Kami sekonyong-konyong berbelok ke kiri dal memasuki gang yang lebih baru. Rumah Sakit Si Petrus adalah, labirin bangunan tambahan dan tempelan. Yuval sedang bersemangat untuk menguliah "Tapi apa yang tidak mereka ajarkan padamu, sekolah hukum adalah fakta kau bisa terluka. Ambil saja contoh orang tadi, Van Nozick, Aku punya perasaan kau gelisah berada di kamarnya."
”Memang. Iya.”
"Seharusnya kau tidak gelisah."
"Tapi tidak etis memburu kasus perkara. Itu terang-terangan menarik keuntungan dari korban kecelakaan.
"Benar. Tapi siapa peduli? Lebih baik kita, daripada orang berikutnya. Aku berani bertaruh dalam 24 jam mendatang kalau akan ada pengacara lain yang menghubungi Van Nozick dan mencoba mendapatkan kontrak darinya. Memang beginilah urusan ini dikerjakan, Edward. Ini kompetisi, pasar. Banyak pengacara di luar sana."
Memangnya aku tidak tahu hal ini! "Apa orang ini akan bertahan dengan kita?" tanyaku.
"Mungkin. Sejauh ini kita beruntung. Kita mendapatkannya pada saat yang tepat. Peluangnya biasanya lima puluh-lima puluh, tapi begitu mereka membubuhkan tanda tangan pada titik-titik, kemungkinan delapan puluh-dua puluh mereka akan tetap memakai kita. Beberapa jam lagi kau perlu menghubunginya dan bicara dengan istrinya, tawarkan untuk kembali ke sini pada malam ini, dan rundingkan kasus ini bersama mereka.”
"Aku?"
"Ya. Mudah. Aku punya beberapa berkas perkara yang bisa kau pelajari. Tidak perlu pintar-pintar amat untuk melakukan ini.”
"Tapi aku tidak pasti..."
"Dengar, Edward, tenanglah. Jangan takut dengan tempat ini. Dia klien kita sekarang, oke? Kau berhak mengunjunginya. Orang lain tidak akan bisa apa-apa. Mereka tak bisa melemparmu ke luar. Tenang.”
***
Kami minum kopi dari cangkir plastik di ruang minum lantai tiga. Yuval lebih suka kafetaria kecil ini karena letaknya dekat dengan sayap ortopedi dan karena tempat itu hasil renovasi baru, sehingga tak banyak pengacara yang tahu. Para pengacara, ia menerangkan dengan suara tertahan sambil memeriksa setiap pasien, dikenal suka berkeliaran di kafetaria rumah sakit, memangsa orang-orang yang terluka. la mengucapkan ini dengan nada memandang rendah. Ironi sudah lenyap dalam diri Yuval.

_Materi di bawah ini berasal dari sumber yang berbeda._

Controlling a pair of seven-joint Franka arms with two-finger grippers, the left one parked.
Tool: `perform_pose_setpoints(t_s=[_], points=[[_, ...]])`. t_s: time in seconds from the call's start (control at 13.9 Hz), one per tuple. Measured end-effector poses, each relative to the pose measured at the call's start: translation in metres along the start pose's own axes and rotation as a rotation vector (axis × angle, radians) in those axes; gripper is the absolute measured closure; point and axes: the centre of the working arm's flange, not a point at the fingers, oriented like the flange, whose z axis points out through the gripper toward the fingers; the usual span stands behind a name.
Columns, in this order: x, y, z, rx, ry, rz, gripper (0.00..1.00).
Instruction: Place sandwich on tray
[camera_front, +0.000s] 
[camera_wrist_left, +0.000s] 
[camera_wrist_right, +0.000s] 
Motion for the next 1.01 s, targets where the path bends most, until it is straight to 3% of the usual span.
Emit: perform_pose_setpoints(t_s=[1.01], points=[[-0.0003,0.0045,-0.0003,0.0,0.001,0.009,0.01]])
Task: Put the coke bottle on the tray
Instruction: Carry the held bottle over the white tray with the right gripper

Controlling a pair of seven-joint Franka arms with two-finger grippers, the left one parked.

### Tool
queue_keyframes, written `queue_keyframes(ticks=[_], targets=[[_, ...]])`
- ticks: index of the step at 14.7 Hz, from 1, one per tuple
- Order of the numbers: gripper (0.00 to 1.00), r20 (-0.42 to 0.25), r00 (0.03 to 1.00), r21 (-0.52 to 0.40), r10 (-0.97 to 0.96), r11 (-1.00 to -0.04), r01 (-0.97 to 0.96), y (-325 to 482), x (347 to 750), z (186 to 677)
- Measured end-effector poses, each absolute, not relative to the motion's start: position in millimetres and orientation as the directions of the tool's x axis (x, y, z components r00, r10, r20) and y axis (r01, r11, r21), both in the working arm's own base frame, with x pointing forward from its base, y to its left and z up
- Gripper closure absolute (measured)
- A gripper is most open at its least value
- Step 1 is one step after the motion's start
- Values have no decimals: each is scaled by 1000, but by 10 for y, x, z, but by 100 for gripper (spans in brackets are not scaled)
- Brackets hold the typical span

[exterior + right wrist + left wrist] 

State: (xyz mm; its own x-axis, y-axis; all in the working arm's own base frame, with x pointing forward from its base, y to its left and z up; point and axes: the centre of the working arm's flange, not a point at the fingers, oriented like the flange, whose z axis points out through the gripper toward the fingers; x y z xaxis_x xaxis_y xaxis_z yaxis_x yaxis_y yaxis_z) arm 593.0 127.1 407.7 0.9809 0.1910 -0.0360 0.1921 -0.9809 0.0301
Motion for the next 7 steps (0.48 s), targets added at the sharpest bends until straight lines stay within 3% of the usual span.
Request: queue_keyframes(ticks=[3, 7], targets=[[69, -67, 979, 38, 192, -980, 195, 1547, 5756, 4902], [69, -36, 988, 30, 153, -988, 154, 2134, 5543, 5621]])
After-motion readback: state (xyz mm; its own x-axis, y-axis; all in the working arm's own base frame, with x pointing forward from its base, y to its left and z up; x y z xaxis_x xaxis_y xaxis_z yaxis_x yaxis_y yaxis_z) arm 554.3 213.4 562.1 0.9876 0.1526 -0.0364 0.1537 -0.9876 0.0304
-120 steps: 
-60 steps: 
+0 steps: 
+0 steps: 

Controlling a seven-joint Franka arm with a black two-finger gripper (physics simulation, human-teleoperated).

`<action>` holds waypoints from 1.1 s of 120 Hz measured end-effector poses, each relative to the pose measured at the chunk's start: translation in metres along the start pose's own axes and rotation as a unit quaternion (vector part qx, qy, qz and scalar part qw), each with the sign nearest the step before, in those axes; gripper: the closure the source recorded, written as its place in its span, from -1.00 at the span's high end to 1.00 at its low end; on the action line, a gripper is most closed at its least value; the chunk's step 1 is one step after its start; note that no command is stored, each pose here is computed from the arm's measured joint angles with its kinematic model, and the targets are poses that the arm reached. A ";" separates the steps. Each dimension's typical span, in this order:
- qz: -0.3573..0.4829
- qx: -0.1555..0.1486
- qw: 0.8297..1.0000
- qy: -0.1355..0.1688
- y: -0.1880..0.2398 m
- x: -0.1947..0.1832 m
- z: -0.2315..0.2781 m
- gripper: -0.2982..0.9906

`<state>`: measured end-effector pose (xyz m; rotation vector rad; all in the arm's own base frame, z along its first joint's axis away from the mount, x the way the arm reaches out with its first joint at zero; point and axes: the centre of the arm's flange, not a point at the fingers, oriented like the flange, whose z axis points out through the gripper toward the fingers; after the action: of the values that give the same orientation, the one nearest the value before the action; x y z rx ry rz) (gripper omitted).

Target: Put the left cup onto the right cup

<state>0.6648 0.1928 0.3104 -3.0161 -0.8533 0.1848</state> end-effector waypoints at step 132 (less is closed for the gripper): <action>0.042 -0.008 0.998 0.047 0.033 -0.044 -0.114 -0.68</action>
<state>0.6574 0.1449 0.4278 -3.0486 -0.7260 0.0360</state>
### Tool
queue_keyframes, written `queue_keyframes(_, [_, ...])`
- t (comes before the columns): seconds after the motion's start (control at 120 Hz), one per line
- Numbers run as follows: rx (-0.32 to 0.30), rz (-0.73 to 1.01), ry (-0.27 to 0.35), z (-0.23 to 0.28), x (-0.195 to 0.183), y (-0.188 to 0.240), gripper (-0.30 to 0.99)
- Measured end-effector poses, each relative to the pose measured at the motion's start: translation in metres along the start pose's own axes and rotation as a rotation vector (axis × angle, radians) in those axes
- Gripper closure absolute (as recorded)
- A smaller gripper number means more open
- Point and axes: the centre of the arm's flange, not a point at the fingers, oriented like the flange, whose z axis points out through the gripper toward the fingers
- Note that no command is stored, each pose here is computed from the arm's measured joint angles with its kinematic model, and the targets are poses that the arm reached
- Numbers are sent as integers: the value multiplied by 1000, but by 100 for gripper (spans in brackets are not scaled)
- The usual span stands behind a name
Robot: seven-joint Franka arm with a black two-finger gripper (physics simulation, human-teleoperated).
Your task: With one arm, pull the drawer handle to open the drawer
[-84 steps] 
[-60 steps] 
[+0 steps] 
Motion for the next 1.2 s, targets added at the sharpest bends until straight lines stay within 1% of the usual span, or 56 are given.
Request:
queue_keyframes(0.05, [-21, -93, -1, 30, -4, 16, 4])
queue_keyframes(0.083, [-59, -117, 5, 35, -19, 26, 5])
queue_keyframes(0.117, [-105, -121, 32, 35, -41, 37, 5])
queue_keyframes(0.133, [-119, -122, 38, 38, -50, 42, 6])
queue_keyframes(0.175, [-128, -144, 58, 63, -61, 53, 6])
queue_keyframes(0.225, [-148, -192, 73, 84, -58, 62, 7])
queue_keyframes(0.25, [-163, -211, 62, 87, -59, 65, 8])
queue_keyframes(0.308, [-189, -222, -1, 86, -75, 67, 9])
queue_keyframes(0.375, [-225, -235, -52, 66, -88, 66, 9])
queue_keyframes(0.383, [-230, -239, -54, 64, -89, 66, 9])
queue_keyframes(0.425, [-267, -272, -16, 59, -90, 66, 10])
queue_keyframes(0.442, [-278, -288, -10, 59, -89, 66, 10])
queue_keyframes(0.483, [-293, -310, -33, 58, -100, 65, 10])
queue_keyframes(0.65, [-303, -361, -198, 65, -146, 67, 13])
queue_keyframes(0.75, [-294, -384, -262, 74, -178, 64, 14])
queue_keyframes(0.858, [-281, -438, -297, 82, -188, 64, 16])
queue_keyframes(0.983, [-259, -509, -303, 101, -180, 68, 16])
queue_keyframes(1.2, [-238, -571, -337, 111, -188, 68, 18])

Bagian dari pekerjaanku sebagai associate pada biro hukum Jones Craig adalah bergelandangan di sini dan merumput di padang ini. Ada juga kafetaria besar di lantai utama Rumah Sakit Ende, dua blok dari sana. Dan ada tiga kafetaria di Rumah Sakit HVA. Sudah tentu Yuval tahu letaknya, dan ia membagikan pengetahuan ini.
la menasihatiku untuk mulai dengan Santo Petrus, sebab tempat itu punya unit trauma paling besar. la menggambar peta pada kertas lap untuk menunjukkan lokasi tempat-tempat lain yang potensial—kafetaria utama, tempat minum dekat bangsal bersalin di lantai dua, kedai kopi dekat lobi depan. Malam hari adalah saat saat yang bagus, katanya, masih mengamati calon mangsa, sebab pasien kerap kali merasa bosan di kamar dan keluar memakai kursi roda, untuk mencari makanan ringan. Beberapa tahun yang lalu, salah satu pengacara Henry sedang memancing di kafetaria utama dan mendapatkan seorang bocah yang baru saja mengalami kebakaran. Kasus itu di selesaikan setahun kemudian dengan uang ganti rugi dua juta dolar. Masalahnya, bocah itu memecat Henry dan memakai pengacara lain.
"Lolos," kata Yuval, bagaikan pemancing yang kalah.